Results: In this article, we develop a novel index structure that dramatically reduces the cost of the network query problem. Our index structure maintains a small set of reference networks where each reference network is a small, carefully chosen subnetwork from the target network. Along with each reference, we also store all of its non-overlapping and statistically significant alignments with the target network. Given a query network, we first align the query with the reference networks. If the alignment with a reference network yields a sufficiently large score, we compute an upper-bound to the alignment score between the query and the target using the alignments of that reference and the target (which is stored in our index). If the upper-bound is large enough, we employ a second round of alignment between the query and the target by respecting the mapping found in the first alignment.

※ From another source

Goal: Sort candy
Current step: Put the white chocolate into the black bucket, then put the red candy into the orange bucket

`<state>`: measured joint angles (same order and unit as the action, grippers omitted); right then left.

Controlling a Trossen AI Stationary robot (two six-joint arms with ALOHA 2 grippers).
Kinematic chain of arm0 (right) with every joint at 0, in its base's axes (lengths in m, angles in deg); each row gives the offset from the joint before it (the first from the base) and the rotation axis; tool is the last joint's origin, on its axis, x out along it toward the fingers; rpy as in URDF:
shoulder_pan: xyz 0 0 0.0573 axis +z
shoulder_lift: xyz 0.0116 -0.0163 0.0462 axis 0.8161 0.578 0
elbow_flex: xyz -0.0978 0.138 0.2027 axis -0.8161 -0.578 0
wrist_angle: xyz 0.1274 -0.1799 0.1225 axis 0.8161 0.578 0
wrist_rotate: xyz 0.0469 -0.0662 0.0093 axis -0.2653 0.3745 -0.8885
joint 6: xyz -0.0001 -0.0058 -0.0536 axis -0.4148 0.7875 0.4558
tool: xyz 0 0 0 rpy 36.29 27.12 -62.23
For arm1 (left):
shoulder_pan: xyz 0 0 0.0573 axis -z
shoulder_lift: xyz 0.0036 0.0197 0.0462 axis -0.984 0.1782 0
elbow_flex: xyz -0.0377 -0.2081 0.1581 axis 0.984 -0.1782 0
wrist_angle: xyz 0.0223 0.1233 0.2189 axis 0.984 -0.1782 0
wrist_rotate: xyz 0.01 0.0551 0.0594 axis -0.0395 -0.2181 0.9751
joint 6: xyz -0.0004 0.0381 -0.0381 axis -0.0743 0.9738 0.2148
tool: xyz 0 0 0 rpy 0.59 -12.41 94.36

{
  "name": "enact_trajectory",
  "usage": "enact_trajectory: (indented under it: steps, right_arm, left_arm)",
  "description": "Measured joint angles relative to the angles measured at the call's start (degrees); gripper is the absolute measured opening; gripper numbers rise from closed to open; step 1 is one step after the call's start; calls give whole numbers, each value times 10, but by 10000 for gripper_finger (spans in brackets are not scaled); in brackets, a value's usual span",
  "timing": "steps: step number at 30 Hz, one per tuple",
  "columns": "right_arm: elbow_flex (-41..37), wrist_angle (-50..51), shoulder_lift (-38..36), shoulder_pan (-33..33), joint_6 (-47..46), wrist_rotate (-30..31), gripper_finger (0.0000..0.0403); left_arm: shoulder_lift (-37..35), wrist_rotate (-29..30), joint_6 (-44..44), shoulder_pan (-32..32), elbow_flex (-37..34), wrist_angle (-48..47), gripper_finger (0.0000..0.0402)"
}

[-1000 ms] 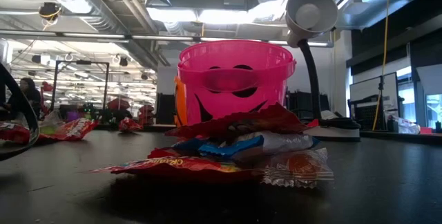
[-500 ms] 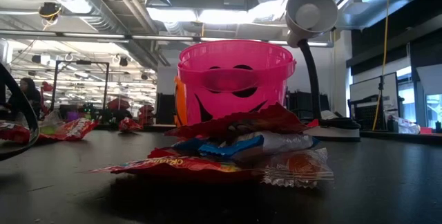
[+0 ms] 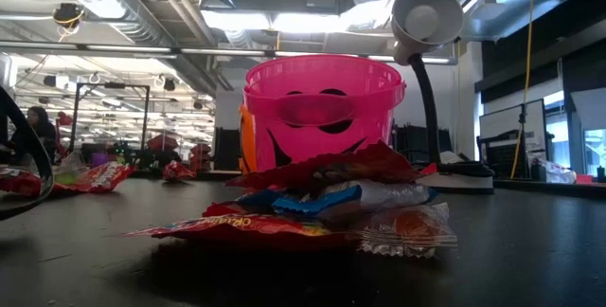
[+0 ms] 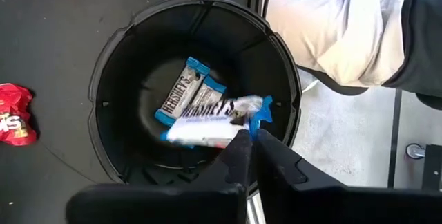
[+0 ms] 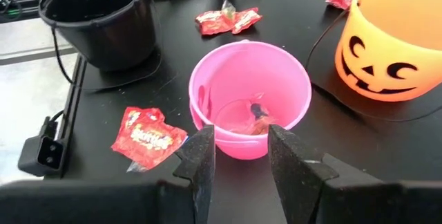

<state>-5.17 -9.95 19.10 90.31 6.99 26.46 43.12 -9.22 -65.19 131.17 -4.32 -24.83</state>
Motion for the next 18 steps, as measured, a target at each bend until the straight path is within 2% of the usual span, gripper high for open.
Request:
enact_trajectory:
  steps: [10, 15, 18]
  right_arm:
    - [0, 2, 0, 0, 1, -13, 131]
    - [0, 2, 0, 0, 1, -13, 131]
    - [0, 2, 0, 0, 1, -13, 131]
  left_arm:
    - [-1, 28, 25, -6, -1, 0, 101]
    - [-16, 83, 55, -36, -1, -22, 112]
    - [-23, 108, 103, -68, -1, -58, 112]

Our experiments on protein-protein interaction networks demonstrate that our index achieves a significant speed-up in running time over the state-of-the-art methods such as ColT. The alignment subnetworks obtained by our method are also statistically significant. Finally, we observe that our method finds biologically and statistically significant alignments across multiple species.
Conclusions: We developed a reference network based indexing structure that accelerates network query and produces functionally and statistically significant results.